ESIC announces inquiry into spectator bug exploit going as far back as 2016.
More than 25,000 demos amounting to approximately 5 TB worth of data will be investigated.
'Confession Period' has been given for offenders to come forward with an admission of their wrongdoing.

ESIC (Esports Integrity Coalition) has had a lot on its plate recently, dropping huge back-to-back announcements in order to investigate several cheating instances. Just a few hours back ESIC announced that after having reviewed a large quantity of evidence they believe that “it is in the best interest of the industry to open an inquiry into the potential exploitation of this bug as far back as 2016.”

The game-breaking bug has been the focal point of discussion within the CS:GO community ever since ESL came forward to reveal the findings of its independent investigation in which three coaches were handed bans, and now ESIC has decided to dig even deeper by checking all the demos right back to the year 2016 through an independent investigation.

RELATED:  ESIC Currently Investigating 15 Potential MDL Match-Fixing Instances in CS:GO


ESIC To Investigate Spectator Bug Exploit As Far Back As 2016

In order to maintain competitive integrity, ESIC has decided to open an investigation which will go as far back as 2016 to check the potential of spectator bug abuse across all competitive CS:GO tournaments. 

Both Michael Slowinski & Steve Dudenhoeffer who have been the lead investigators in ESL’s initial investigation and are key individuals when it comes to the spectator bug incident are being contracted by ESIC to work on this investigation project as well.

Confession Period

Before the start of the investigation, ESIC has opened a ‘Confession Period’ giving a chance to any of the offenders to come forth with an admission of their wrongdoing. This confession period has already begun and will come to a close on 13th September.

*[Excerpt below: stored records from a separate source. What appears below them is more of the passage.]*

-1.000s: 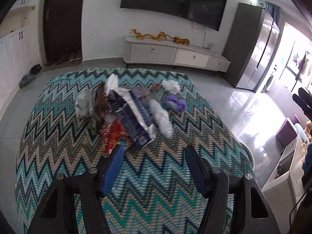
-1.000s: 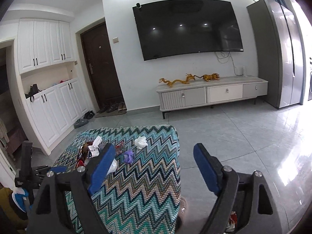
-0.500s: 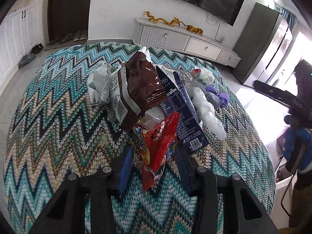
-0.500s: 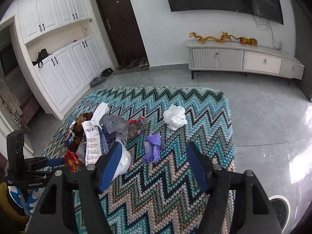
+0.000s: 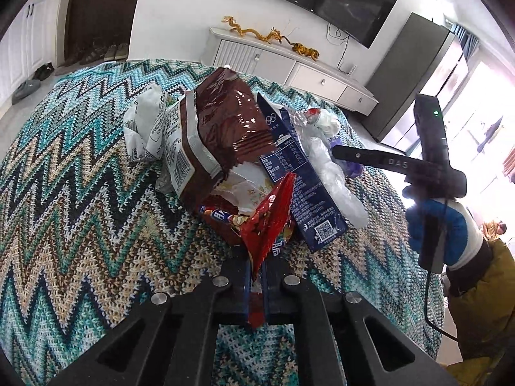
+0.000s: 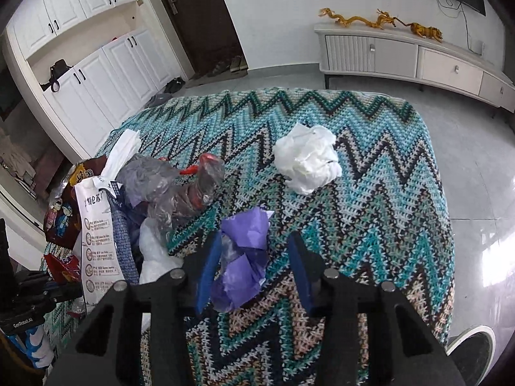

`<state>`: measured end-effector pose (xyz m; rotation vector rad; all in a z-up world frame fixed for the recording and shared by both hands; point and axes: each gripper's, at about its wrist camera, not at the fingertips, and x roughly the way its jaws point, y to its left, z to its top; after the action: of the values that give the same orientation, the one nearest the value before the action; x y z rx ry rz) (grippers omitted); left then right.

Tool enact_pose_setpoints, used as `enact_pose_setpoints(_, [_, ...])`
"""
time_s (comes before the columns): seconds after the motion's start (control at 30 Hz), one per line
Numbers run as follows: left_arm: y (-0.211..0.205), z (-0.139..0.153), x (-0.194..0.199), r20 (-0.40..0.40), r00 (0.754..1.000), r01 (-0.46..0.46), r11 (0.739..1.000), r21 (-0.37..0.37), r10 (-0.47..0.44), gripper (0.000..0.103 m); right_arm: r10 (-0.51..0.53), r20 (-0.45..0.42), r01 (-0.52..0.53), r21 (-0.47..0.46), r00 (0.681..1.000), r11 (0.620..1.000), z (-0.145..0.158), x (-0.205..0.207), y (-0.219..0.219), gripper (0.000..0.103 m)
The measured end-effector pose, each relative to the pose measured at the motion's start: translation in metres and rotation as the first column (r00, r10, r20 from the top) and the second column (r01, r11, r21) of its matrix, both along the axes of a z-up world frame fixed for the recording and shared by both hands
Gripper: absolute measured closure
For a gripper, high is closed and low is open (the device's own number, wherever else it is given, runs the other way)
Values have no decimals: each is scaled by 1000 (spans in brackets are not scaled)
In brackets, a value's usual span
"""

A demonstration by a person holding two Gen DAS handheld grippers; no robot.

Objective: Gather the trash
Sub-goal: 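Carry the red snack bag and purple bag over the trash bin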

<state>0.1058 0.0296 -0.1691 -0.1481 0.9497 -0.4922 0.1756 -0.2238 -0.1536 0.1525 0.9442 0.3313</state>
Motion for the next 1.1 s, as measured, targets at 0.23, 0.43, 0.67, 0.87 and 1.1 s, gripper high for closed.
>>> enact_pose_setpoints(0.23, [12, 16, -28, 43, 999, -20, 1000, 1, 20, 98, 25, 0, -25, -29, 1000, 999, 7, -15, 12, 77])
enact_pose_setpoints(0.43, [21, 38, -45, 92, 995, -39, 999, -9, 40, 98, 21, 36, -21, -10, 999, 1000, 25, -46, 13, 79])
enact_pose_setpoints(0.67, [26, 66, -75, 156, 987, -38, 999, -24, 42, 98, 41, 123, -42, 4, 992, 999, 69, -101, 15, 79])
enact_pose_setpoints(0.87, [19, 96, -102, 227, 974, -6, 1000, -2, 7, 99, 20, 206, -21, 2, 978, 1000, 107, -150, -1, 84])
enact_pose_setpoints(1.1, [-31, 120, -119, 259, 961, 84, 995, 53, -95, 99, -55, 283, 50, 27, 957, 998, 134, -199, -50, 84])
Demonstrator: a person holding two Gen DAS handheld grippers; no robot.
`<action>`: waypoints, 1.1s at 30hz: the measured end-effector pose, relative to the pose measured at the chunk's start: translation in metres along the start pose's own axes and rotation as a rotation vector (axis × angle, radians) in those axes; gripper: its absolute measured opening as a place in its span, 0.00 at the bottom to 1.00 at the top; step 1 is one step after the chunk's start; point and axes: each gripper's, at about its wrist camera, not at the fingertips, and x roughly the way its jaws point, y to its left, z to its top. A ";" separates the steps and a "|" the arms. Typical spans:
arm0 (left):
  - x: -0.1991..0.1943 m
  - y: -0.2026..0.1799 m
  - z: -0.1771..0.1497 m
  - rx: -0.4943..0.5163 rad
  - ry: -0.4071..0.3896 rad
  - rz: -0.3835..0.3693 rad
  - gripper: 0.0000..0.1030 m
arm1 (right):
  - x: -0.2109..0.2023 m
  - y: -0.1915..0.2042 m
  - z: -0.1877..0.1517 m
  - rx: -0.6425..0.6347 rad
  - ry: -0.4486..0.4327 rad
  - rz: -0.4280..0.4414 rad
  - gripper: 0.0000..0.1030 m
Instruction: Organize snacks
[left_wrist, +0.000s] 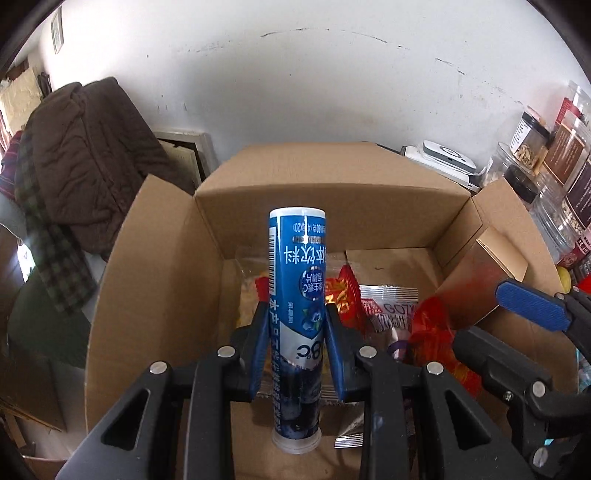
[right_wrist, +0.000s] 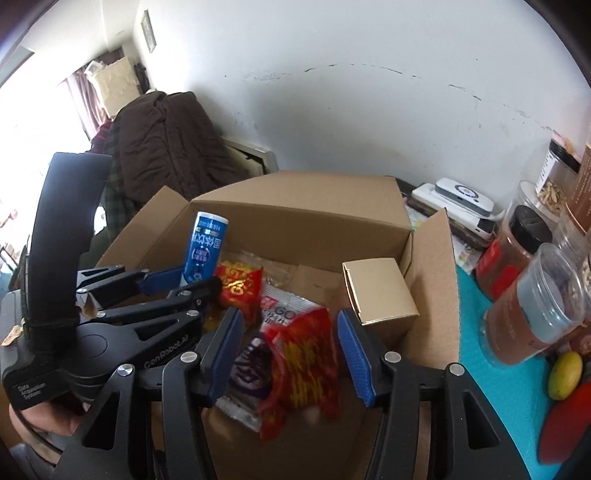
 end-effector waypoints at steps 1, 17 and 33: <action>0.000 0.000 0.000 -0.005 0.003 0.000 0.28 | -0.001 0.000 0.000 -0.004 -0.001 -0.002 0.55; -0.017 0.002 0.001 -0.022 -0.008 0.055 0.29 | -0.015 0.008 -0.002 -0.040 -0.043 -0.038 0.67; -0.088 0.000 -0.006 -0.010 -0.112 0.010 0.29 | -0.068 0.022 -0.009 -0.046 -0.127 -0.064 0.72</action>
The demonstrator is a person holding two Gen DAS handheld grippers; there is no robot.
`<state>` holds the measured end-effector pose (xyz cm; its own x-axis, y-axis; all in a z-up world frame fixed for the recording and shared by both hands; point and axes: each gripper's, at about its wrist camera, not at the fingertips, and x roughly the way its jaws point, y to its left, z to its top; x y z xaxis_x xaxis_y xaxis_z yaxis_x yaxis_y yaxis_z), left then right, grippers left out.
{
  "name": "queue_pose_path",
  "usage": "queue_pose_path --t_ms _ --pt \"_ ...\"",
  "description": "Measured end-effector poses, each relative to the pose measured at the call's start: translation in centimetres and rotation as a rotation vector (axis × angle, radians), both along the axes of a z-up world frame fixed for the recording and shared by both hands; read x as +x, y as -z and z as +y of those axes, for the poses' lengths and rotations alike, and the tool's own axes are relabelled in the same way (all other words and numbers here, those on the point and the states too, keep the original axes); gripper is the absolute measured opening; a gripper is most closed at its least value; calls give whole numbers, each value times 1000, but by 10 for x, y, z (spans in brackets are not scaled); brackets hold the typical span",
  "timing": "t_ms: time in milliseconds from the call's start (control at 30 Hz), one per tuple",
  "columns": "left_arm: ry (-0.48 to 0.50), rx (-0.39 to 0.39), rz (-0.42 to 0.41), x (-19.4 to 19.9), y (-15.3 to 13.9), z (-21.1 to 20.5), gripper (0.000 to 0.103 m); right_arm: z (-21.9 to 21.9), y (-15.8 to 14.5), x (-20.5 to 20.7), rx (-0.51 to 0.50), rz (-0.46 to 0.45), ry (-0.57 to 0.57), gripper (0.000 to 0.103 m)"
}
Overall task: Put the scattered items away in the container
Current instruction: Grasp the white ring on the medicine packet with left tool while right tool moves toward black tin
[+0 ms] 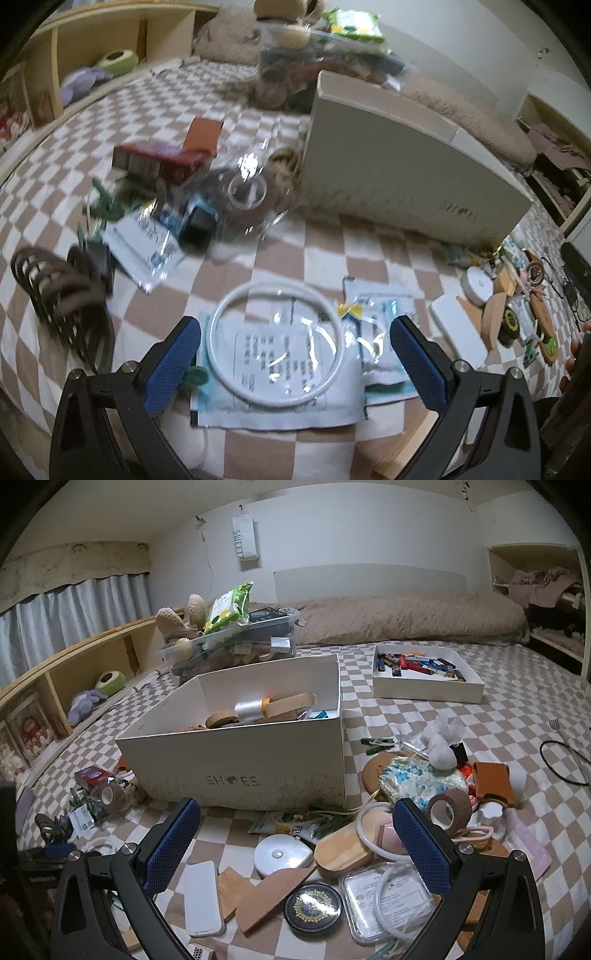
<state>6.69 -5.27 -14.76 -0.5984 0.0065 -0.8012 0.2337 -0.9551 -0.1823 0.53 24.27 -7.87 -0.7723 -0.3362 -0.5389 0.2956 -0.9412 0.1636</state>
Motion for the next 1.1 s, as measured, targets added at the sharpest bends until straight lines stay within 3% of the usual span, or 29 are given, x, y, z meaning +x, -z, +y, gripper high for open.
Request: queue_pose_path --t_ms 467,800,967,1100 --pt "-69 -94 -72 -4 21 0 103 21 5 -7 -62 -52 63 103" --pt "-74 -98 -50 0 22 -1 103 1 23 8 47 -81 6 103" --pt "-36 -109 -40 3 21 7 103 2 34 15 14 -157 -11 103" --pt "-24 -114 -37 0 21 9 102 -6 41 20 47 -190 -20 103"
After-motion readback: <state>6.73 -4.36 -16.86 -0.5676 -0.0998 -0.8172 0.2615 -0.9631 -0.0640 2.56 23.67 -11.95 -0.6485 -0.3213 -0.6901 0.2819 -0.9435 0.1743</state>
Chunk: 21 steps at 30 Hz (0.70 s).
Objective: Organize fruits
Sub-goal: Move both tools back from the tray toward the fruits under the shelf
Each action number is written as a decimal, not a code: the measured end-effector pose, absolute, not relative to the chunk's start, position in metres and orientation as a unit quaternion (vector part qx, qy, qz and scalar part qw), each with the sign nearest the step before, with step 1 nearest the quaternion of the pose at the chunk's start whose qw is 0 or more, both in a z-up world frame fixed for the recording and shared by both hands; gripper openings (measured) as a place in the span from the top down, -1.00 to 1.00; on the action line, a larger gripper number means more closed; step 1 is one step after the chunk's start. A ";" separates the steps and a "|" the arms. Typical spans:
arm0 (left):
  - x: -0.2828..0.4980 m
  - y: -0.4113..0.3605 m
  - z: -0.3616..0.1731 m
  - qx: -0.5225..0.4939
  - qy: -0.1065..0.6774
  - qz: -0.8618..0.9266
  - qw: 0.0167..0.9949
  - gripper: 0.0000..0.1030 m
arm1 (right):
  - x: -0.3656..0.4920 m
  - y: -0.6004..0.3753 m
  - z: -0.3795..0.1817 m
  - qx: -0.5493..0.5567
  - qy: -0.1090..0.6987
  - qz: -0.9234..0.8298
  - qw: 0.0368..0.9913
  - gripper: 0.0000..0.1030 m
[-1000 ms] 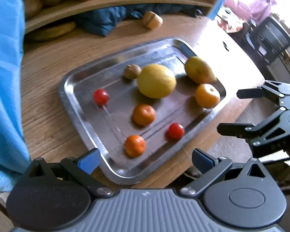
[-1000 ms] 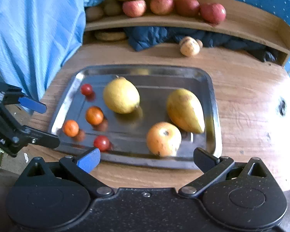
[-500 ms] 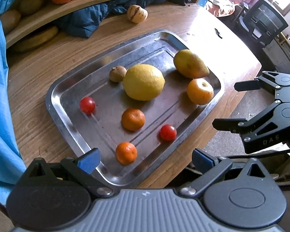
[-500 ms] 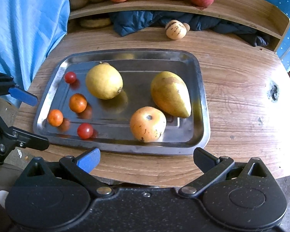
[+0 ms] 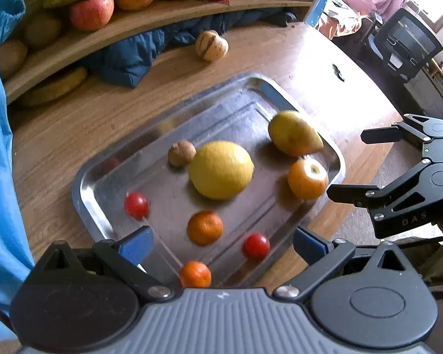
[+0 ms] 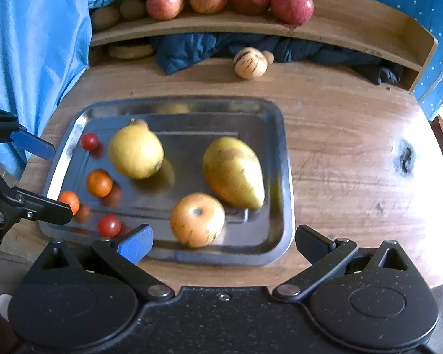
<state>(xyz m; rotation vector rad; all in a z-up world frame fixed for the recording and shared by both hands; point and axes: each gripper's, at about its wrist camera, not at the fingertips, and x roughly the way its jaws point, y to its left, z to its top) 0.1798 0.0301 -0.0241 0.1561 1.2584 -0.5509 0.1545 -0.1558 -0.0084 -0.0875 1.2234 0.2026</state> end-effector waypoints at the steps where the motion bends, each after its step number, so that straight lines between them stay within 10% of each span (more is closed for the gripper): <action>1: 0.183 0.029 -0.023 0.072 0.578 -0.253 0.772 -0.99 | 0.157 -0.157 -0.007 -0.042 0.571 0.095 0.814 -0.98; 21: 0.233 0.009 -0.014 0.046 0.557 -0.214 0.801 -0.99 | 0.209 -0.181 -0.006 -0.059 0.556 0.119 0.821 -0.98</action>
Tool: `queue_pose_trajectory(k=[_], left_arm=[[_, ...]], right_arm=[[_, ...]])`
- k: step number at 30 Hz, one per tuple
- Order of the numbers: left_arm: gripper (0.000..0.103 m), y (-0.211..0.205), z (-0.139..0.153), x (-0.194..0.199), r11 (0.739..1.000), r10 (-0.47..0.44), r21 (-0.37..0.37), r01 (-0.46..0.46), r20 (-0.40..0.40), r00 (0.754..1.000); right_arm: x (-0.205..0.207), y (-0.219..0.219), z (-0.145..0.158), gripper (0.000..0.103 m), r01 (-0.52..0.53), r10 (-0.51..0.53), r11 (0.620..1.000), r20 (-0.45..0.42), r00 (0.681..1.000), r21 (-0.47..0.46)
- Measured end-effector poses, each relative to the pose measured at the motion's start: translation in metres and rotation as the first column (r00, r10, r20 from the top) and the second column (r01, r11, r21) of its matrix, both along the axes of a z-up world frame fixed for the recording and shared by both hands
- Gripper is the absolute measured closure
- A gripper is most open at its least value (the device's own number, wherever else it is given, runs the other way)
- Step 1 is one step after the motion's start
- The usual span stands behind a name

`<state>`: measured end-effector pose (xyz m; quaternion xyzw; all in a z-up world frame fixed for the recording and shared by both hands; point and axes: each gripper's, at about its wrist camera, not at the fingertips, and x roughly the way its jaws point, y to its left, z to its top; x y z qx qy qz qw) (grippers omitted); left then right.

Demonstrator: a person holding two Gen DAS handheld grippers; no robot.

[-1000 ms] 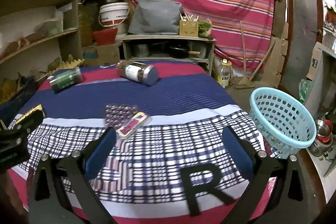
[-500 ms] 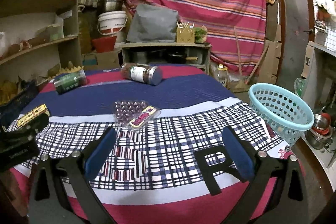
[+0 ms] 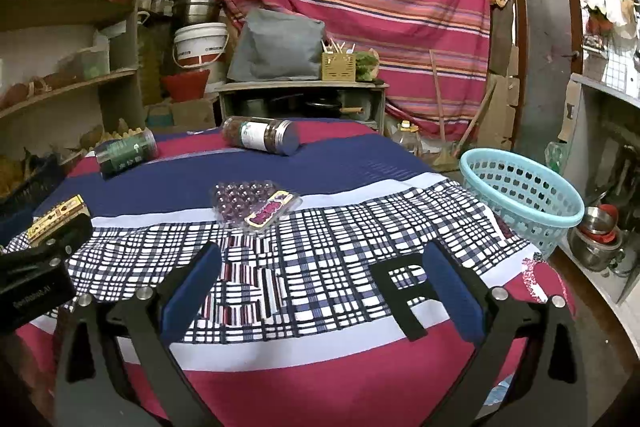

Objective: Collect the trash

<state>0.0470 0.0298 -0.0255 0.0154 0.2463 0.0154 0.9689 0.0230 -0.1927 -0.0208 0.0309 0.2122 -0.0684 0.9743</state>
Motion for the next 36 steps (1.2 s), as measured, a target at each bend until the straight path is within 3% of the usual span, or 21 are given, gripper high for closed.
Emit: queue_pose_trajectory(k=[36], left_arm=[[0.006, 0.017, 0.001, -0.016, 0.999, 0.041, 0.019, -0.041, 0.016, 0.999]], right_arm=[[-0.003, 0.012, -0.006, 0.005, -0.060, 0.060, 0.998, 0.004, 0.998, 0.018]])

“Upon the assessment of an admission, and subject to the discretion of the Commissioner, ESIC may choose to apply a concession to any sanction that may apply to the offending party based on the presence and quality of the admission provided.”

RELATED:  Valve Reportedly Fixes Coach Spectator Bugs in Latest CS:GO Update

Information About The Inquiry

The following inquiry has been initiated after careful consideration of the volumes of material available to ESIC for review and they believe that the spectator bug was exploited by “other parties than those already sanctioned.”

ESIC will be completing the inquiry in the following manner,

  • Analysis of approximately 25,000 demos pertaining to CS:GO games played between 2016 and 2020 will take place (both through the use of AI and by visual inspection).

  • The analysis will begin from the recent 2020 demos progressing back in time till the 2016 demos.

  • Based on the evidence collected, ESIC will establish standardized sanctions which will apply to the offending parties.

  • Manual review of key suspect demos will be done, determinations made by ESIC will be in accordance with the standardized sanctions.

  • Public release of tranches of standardized sanctions will be done on a monthly basis.

  • The punishment rendered to the offending parties will be applicable across all of ESIC’s members including ESL, DreamHack, BLAST, WePlay, Eden Esports, UMG, UCC, and more.

Due to the immense workload (approximately 5TB of Demo footage) involved ESIC estimates that it will take approximately 8 months to complete the investigation.


ESIC is already investigating 15 potential CS:GO match-fixing speculations in ESEA MDL, an update on which was published by them just yesterday. With ESIC adamant on getting rid of all the offenders damaging the esports ecosystem let’s see how many professionals come forward with their confessions before the start of the investigation.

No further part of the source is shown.